In another more preferred embodiment, alone or in combination with the other preferred embodiments, step (a) comprises analyzing genetic polymorphism rs8032158 of the NEDD4 gene and genetic polymorphism rs12456284 of the SMAD4 gene.

In another more preferred embodiment, alone or in combination with the other preferred embodiments, step (a) comprises analyzing genetic polymorphism rs8032158 of the NEDD4 gene and genetic polymorphism rs679620 of the MMP3 gene.

In another preferred embodiment, alone or in combination with the other preferred embodiments, step (a) comprises analyzing, at least, three genetic polymorphisms selected from the list consisting rs679620 of the MMP3 gene, rs8032158 of the NEDD4 gene, rs12456284 of the SMAD4 gene, and any other polymorphism which is in linkage disequilibrium with said genetic polymorphisms.

In another more preferred embodiment, alone or in combination with the other preferred embodiments, step (a) comprises analyzing three genetic polymorphisms selected from the list consisting rs8032158 of the NEDD4 gene, rs12456284 of the SMAD4 gene, rs679620 of the MMP3 gene, and any other polymorphism which is in linkage disequilibrium with said genetic polymorphisms. Even more preferably, the genetic polymorphisms are rs8032158 of the NEDD4 gene, rs12456284 of the SMAD4 gene, and rs679620 of the MMP3 gene.

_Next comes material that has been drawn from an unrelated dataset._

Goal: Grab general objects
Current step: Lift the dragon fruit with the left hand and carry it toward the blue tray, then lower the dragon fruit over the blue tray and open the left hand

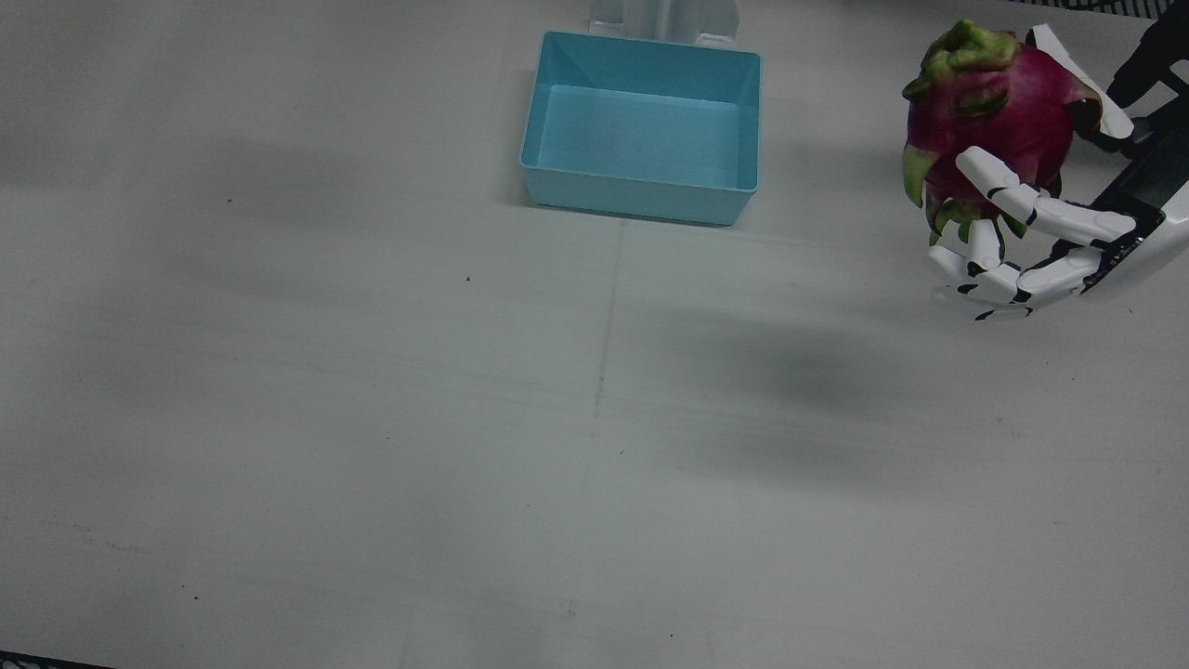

In addition to the analysis of at least one, at least two, at least three, or three of genetic polymorphisms rs679620 of the MMP3 gene, rs8032158 of the NEDD4 gene, rs12456284 of the SMAD4 gene, or any other polymorphism which is in linkage disequilibrium with said genetic polymorphisms, step (a) of the method of the invention may comprise analyzing, at least, one genetic polymorphism selected from the list consisting of rs2228145 of the IL6R gene, rs9493150 of the CTGF gene, rs1800796 of the IL-6 gene, rs17563 of the BMP4 gene, and/or any other polymorphism which is in linkage disequilibrium with said genetic polymorphisms.

Genetic polymorphism rs2228145 of the IL6R gene refers to an SNP located at position 154454494 of chromosome 1 in(GenBank accession number of chromosome 1 sequence in: NC_000001.11). The genotypes can be homozygous for adenine (A:A), heterozygous for adenine:cytosine (A:C), or homozygous for cytosine (C:C).

Genetic polymorphism rs9493150 of the CTGF gene refers to an SNP located at position 131952851 of chromosome 6 in(GenBank accession number of chromosome 6 sequence in: NC_000006.12). The genotypes can be homozygous for cytosine (C:C), heterozygous for cytosine:guanine (C:G), or homozygous for guanine (G:G).

Genetic polymorphism rs1800796 of the IL-6 gene refers to an SNP located at position 22726627 of chromosome 7 in(GenBank accession number of chromosome 7 sequence in: NC_000007.14). The genotypes can be homozygous for cytosine (C:C), heterozygous for cytosine:guanine (C:G), or homozygous for guanine (G:G).